Potential Applications

This technology can be applied in web crawling, search engine optimization, content indexing, and data mining.

Problems Solved

This technology helps optimize the crawling process by prioritizing web pages based on available bandwidth, ensuring efficient use of resources.

Benefits

The method improves the efficiency of web crawling, reduces bandwidth wastage, and enhances the overall performance of the web crawler.

Potential Commercial Applications

Potential commercial applications include search engine companies, web scraping services, and online marketing firms.

Possible Prior Art

One possible prior art could be the use of caching mechanisms in web crawlers to improve performance and reduce redundant data retrieval.

Unanswered Questions

How does this method handle dynamic web pages that may change frequently?

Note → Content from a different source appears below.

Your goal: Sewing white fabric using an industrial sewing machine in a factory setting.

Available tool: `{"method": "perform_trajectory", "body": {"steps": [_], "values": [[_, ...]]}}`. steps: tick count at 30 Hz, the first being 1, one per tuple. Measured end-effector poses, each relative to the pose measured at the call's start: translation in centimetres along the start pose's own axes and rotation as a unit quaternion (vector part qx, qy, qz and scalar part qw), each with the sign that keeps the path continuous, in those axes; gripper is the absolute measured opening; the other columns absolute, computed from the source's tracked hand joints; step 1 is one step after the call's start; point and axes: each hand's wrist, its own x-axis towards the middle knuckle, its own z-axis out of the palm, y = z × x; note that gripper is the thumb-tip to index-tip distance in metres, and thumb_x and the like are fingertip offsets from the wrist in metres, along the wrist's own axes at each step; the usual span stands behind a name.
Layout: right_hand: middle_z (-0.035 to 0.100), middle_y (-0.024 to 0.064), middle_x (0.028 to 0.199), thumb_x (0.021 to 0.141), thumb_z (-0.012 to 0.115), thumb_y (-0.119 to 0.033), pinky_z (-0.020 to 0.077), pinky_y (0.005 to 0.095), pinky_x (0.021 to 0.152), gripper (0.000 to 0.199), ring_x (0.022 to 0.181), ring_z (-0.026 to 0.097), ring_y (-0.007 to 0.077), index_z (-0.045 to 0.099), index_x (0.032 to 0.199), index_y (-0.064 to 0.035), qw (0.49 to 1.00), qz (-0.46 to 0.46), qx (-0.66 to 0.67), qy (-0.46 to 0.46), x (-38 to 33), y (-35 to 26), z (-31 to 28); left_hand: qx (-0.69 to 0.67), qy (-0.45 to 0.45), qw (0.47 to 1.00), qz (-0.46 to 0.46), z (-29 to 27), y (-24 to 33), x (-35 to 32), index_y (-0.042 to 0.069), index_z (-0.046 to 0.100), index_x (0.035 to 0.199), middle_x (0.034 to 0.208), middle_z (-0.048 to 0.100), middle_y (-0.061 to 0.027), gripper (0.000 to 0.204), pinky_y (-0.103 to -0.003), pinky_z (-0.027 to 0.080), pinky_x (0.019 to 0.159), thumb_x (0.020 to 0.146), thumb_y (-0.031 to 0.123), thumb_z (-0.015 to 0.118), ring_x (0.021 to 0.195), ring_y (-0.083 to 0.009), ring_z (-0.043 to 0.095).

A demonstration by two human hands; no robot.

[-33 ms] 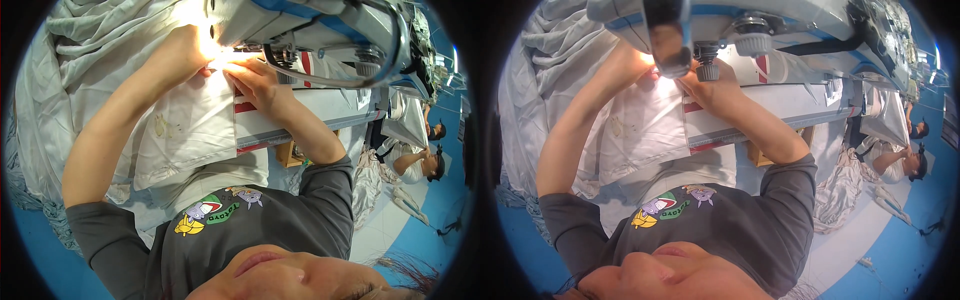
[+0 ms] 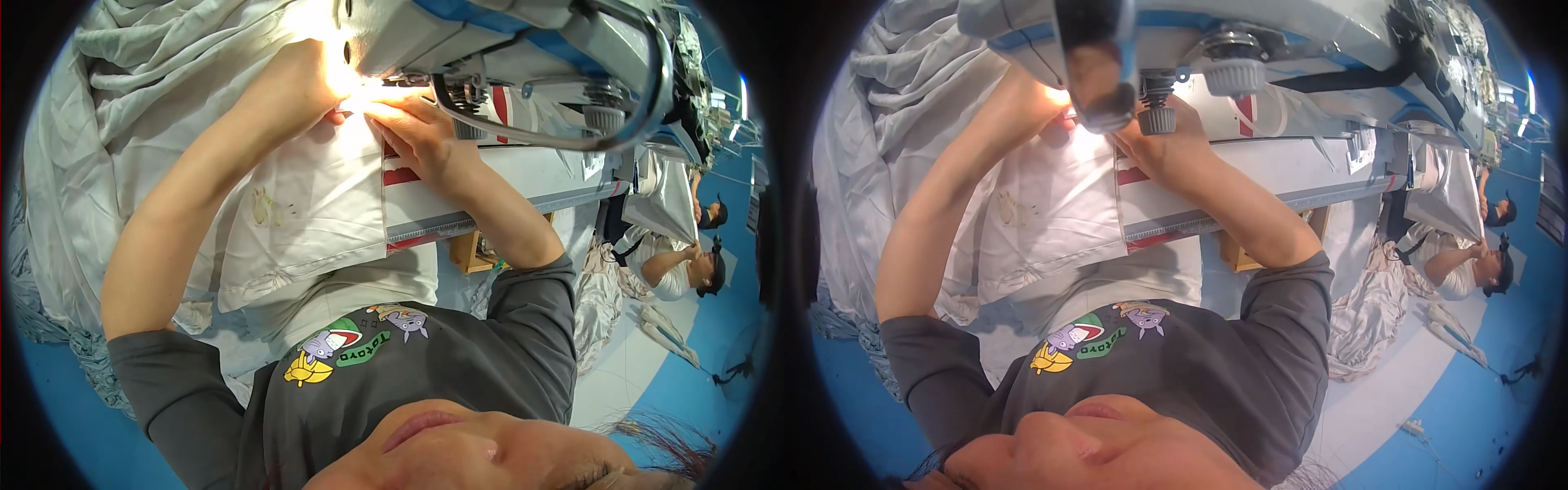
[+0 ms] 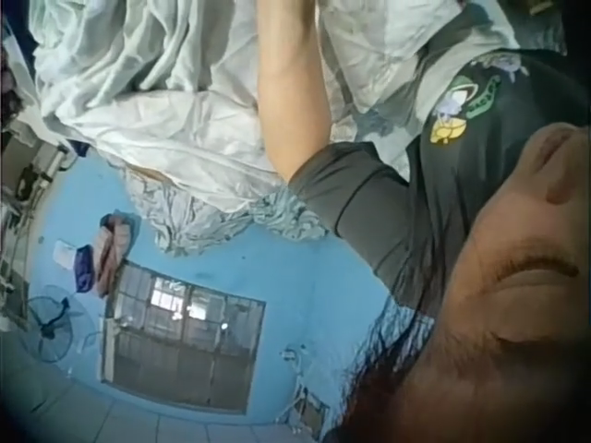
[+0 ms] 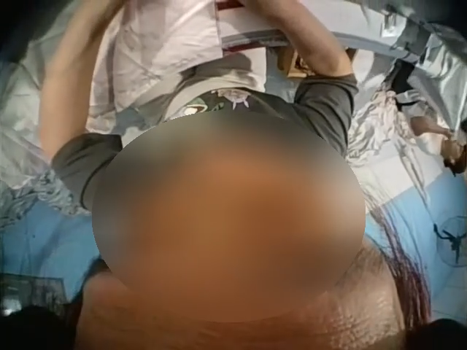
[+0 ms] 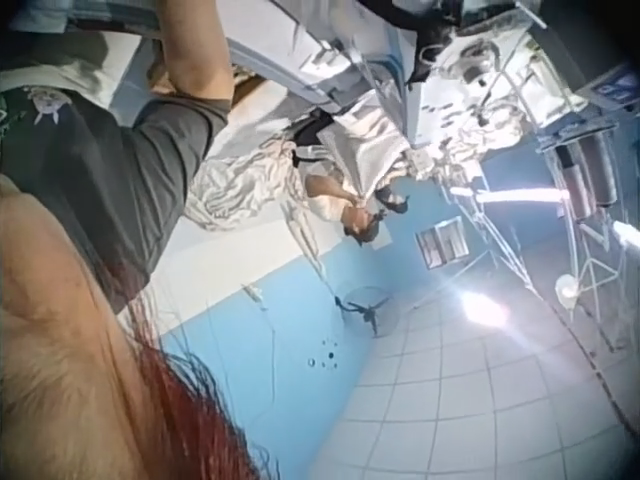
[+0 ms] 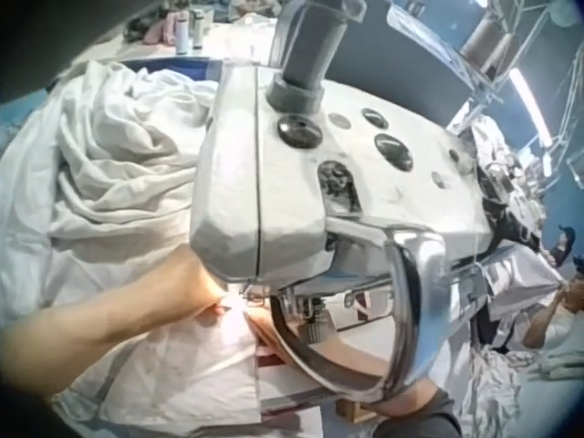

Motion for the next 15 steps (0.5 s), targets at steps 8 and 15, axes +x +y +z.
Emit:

The method does not address how it handles dynamic web pages that may have content changes between crawls. This could impact the accuracy of the crawl values assigned to web pages.

What impact does this method have on the overall speed and efficiency of the web crawler?

The abstract does not provide information on how this method affects the speed and efficiency of the web crawler compared to traditional crawling methods.


Original Abstract Submitted

a method for a crawl algorithm includes obtaining a plurality of web pages for a web crawler to crawl. the method also includes determining an available bandwidth for the web crawler. the method includes, for each respective web page of the plurality of web pages, determining a respective crawl value for the respective web page based on the available bandwidth and determining that the respective crawl value of the respective web page satisfies a threshold value. the method includes, in response to determining that the respective crawl value of the respective web page satisfies the threshold value, updating the respective web page in a cache memory.